EXERCISE DIRECTIONS: From the material below, list every line containing "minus".

INFORMATION SUPPLIED:

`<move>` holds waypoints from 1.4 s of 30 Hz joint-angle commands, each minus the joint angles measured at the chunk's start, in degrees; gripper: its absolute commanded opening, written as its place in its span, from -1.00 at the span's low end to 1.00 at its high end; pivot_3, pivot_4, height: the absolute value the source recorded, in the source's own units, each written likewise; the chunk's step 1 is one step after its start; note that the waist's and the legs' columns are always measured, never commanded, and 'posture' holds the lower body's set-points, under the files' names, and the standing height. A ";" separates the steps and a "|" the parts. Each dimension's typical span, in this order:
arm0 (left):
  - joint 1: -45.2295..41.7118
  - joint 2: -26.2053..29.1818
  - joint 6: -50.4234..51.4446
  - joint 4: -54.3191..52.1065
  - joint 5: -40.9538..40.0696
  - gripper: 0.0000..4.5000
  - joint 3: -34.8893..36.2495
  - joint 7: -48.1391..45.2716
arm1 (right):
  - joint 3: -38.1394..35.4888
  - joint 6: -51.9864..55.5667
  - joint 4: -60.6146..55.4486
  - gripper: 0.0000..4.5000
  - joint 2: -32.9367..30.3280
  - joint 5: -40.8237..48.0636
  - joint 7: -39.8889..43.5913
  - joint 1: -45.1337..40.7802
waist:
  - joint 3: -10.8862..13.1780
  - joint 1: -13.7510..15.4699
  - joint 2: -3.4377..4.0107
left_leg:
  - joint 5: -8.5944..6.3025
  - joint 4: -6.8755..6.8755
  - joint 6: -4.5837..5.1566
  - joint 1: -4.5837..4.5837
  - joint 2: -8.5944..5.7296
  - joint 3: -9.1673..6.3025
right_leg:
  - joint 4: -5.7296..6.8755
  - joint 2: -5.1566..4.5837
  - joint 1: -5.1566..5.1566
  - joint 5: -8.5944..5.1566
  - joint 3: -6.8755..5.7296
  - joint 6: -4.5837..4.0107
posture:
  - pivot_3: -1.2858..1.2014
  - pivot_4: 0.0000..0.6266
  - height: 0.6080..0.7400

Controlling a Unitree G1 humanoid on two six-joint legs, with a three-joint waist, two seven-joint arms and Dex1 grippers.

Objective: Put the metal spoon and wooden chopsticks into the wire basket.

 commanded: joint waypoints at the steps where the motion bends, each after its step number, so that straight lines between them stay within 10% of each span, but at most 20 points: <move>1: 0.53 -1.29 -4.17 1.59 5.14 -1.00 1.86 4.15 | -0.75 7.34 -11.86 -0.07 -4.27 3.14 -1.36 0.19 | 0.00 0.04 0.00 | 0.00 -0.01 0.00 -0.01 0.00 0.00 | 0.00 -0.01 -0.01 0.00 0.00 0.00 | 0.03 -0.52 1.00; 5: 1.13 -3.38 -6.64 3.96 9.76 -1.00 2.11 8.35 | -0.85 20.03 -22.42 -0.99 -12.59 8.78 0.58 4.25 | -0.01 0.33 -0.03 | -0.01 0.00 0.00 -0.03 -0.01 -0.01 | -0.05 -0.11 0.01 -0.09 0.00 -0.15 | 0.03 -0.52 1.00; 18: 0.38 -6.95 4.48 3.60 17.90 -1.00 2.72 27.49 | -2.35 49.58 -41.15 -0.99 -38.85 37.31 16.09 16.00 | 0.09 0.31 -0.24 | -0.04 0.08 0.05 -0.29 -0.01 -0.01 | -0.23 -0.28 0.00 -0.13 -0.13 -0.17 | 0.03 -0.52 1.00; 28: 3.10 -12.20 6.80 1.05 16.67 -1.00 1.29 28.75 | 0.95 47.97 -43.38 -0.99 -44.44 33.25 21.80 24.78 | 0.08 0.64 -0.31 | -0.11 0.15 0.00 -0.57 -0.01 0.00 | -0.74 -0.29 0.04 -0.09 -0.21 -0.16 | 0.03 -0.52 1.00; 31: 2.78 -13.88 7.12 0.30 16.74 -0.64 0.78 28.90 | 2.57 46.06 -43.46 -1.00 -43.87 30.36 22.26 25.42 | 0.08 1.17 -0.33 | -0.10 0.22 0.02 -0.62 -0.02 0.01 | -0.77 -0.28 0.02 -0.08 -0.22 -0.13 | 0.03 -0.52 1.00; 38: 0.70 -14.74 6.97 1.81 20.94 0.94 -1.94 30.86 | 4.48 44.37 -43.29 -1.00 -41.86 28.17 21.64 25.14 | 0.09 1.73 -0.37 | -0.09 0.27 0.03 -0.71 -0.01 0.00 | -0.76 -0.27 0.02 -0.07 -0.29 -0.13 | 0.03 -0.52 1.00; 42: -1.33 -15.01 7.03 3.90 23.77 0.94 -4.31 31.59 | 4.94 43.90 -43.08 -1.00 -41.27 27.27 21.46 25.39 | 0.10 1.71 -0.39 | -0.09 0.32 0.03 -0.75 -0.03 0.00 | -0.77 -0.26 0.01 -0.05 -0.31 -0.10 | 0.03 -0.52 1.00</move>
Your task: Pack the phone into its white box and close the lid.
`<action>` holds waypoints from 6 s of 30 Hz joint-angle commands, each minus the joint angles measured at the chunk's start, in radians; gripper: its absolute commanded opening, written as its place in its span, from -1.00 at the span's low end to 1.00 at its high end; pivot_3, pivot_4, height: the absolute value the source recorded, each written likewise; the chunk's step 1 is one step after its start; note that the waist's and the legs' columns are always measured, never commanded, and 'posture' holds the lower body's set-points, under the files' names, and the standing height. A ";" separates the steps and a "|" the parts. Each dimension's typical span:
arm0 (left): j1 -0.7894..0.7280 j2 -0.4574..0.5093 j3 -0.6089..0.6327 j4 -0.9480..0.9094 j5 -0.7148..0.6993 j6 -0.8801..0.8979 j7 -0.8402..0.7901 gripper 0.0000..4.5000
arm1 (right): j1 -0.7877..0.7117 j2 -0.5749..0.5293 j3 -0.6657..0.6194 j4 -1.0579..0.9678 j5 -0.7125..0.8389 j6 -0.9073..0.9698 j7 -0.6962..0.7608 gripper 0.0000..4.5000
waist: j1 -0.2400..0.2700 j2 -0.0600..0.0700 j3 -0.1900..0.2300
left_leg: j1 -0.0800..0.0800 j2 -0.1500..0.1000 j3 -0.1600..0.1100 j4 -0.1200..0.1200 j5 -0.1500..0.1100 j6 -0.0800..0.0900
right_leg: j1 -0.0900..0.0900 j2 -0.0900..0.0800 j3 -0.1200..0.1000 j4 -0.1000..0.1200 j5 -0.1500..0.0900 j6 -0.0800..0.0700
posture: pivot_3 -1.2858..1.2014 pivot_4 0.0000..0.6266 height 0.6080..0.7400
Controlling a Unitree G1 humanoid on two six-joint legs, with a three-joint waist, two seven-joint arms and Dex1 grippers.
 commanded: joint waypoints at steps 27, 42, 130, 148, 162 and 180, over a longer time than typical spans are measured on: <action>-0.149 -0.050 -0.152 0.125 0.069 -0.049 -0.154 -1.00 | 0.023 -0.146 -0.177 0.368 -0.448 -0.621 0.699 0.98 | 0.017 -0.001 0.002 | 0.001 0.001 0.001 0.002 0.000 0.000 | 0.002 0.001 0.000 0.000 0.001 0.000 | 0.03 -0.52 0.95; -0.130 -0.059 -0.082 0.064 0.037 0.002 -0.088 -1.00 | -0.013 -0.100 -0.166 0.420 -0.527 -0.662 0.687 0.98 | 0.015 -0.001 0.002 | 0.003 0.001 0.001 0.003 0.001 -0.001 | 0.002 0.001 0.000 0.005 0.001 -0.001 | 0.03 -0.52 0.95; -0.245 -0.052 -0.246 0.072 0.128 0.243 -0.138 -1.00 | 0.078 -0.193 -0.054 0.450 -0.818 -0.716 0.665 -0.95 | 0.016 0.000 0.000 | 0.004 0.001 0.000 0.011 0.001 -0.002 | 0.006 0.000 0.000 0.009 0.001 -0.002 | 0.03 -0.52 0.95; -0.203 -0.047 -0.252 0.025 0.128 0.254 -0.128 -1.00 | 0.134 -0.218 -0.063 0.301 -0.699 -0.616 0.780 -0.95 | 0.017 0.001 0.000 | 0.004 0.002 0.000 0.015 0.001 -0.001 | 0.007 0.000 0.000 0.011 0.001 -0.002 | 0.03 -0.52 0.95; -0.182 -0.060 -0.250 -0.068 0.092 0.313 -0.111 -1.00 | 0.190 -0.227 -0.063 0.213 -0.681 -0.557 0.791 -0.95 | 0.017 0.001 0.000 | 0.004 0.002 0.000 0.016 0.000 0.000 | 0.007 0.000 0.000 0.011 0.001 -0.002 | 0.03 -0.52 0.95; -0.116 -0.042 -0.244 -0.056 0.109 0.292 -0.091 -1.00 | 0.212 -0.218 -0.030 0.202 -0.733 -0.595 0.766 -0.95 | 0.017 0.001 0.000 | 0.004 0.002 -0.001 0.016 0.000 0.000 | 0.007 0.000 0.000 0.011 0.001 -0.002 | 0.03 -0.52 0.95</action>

OUTPUT FOR THIS TASK:
`<move>` holds waypoints from 1.4 s of 30 Hz joint-angle commands, each minus the joint angles measured at the chunk's start, in degrees; gripper: its absolute commanded opening, written as its place in its span, from -1.00 at the span's low end to 1.00 at its high end; pivot_3, pivot_4, height: the absolute value the source recorded, in the source's own units, each written likewise; the chunk's step 1 is one step after its start; note that the waist's and the legs' columns are always measured, never commanded, and 'posture' holds the lower body's set-points, under the files' names, and the standing height. A ";" separates the steps and a "|" the parts. Each dimension's typical span, in this order:
`<action>` holds waypoints from 6 s of 30 Hz joint-angle commands, each minus the joint angles measured at the chunk's start, in radians; gripper: its absolute commanded opening, written as its place in its span, from -1.00 at the span's low end to 1.00 at its high end; pivot_3, pivot_4, height: the absolute value the source recorded, each written likewise; the chunk's step 1 is one step after its start; note that the waist's and the legs' columns are always measured, never commanded, and 'posture' holds the lower body's set-points, under the files' names, and the standing height. A ";" separates the steps and a "|" the parts. Each dimension's typical span:

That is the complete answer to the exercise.